To: Sir Francis Drake who wrote (26)3/29/2000 8:56:00 AM
From: swisstrader  Read Replies (1) | Respond to of 50
 
DoCoMo in yesterday's Detroit News:
Wireless Web nears reality for Japanese
DoCoMo leads way to surf Internet, may soon be gateway to thousands of Web sites
By Peronet Despeignes / The Detroit News

TROY -- Over the past year, AirTouch, Sprint and other U.S. cell phone companies have bragged about new "Wireless Web" services offering stock quotes, e-mail and news. But they remain heavily filtered, bare-bones versions of the real thing, bearing little resemblance to the Web familiar to most Americans.
Japan is rapidly moving toward the real thing.
"Our phones may one day be sufficient as a gateway to the Internet," said Keiji Tachikawa, president of NTT DoCoMo, before his speech Monday to the Economic Club of Detroit at the Troy Marriott.
DoCoMo, a play on the words "communications mobility" and the Japanese word for "anywhere," is the world's fastest-growing and, by all accounts, most advanced cellular phone company.
Through "i-mode," DoCoMo offers "always on" Internet access to more than 7,000 Web sites (compared to less than 1,000 on U.S. cell phones), online banking, ticket-buying, traffic maps, photo swaps, train schedules and more. The latest phones have full-color displays and accept voice commands.
Web sites must adapt to i-mode, but that's relatively easy because the system understands HTML, the language of the World Wide Web. WAP, the American wireless Internet interface, requires Web sites to basically rewrite themselves.
"One result is that cell-phone applications there far outnumber applications here," said Chris Avery, a telecommunications analyst with Deutsche Bank Securities.

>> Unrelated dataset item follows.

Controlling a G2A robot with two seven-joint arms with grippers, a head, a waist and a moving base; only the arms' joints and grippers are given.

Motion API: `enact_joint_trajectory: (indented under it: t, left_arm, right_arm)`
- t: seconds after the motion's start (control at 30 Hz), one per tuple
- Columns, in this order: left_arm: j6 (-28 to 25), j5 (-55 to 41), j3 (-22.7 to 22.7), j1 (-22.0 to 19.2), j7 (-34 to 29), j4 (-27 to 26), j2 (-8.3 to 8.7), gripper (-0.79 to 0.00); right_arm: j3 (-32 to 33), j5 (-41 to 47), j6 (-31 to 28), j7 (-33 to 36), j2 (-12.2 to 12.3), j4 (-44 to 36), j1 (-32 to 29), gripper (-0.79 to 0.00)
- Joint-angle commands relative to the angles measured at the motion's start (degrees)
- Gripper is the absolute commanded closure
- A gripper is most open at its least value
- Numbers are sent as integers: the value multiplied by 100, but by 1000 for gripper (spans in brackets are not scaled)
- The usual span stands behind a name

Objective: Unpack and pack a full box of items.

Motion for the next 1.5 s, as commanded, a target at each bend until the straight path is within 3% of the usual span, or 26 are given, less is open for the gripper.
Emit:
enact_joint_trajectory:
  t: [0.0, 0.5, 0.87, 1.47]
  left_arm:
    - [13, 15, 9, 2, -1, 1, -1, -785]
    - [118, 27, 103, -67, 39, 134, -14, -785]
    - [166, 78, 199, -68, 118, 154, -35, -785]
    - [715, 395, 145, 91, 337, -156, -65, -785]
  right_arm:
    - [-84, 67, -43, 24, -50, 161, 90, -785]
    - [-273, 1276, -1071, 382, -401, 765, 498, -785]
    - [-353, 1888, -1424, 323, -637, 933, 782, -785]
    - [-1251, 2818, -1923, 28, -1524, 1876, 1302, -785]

DoCoMo, a spinoff from Japanese phone giant NTT, has a market capitalization of more than $350 billion, making it one of the world's most valued companies, along with Microsoft and General Electric.
I-mode expects to double to 10 million users by year-end.
At present, the service handles simple graphics, but will adopt "third-generation" standards next year with faster data transmission rates and, within three years, mobile multimedia -- music, videoconferencing, TV, gaming and movies.
U.S. phone companies, an estimated three years behind the Japanese, are still negotiating third-generation standards.
Meanwhile, in Japan...
"We've started work on a fourth-generation system," Tachikawa said in his speech, "and I've ordered my engineers to start research on fifth-generation technology."